Using the data below, work out how many lines contain the word "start", then state that number without comment.

BEGIN PROVIDED MATERIAL

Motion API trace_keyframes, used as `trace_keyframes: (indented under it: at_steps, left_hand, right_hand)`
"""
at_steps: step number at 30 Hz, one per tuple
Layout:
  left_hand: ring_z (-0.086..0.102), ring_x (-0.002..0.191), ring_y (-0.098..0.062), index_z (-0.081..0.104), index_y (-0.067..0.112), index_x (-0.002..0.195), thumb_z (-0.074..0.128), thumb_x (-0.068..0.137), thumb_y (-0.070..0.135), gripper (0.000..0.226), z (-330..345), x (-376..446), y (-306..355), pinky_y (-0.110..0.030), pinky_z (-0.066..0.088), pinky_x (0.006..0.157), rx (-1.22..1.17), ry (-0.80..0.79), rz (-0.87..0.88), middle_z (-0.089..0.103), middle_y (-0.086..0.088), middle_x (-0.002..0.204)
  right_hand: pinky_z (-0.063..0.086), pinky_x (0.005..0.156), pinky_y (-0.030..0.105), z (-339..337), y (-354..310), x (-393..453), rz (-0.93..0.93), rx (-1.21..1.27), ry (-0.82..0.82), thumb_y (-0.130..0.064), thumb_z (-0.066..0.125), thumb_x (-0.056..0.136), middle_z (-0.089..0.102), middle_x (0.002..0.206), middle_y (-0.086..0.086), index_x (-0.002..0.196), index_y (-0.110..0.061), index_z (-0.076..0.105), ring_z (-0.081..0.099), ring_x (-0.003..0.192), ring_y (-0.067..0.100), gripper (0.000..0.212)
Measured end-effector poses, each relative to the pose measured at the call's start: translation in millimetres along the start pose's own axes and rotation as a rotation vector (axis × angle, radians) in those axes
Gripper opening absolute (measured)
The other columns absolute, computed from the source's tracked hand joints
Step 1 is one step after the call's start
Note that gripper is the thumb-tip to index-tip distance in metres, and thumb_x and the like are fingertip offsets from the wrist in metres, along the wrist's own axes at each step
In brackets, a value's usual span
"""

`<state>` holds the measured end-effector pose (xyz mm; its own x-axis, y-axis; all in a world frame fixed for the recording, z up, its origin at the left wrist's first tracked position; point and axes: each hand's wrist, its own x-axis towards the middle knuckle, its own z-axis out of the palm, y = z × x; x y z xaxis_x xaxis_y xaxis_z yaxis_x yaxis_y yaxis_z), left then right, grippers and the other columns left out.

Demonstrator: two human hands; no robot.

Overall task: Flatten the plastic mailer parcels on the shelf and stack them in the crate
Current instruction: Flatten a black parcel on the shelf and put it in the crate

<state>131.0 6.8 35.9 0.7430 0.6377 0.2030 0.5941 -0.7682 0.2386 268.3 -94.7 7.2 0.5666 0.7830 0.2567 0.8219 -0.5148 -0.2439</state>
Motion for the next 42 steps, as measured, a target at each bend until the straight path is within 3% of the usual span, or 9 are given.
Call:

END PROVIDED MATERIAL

§ OUTPUT FOR THIS TASK: 2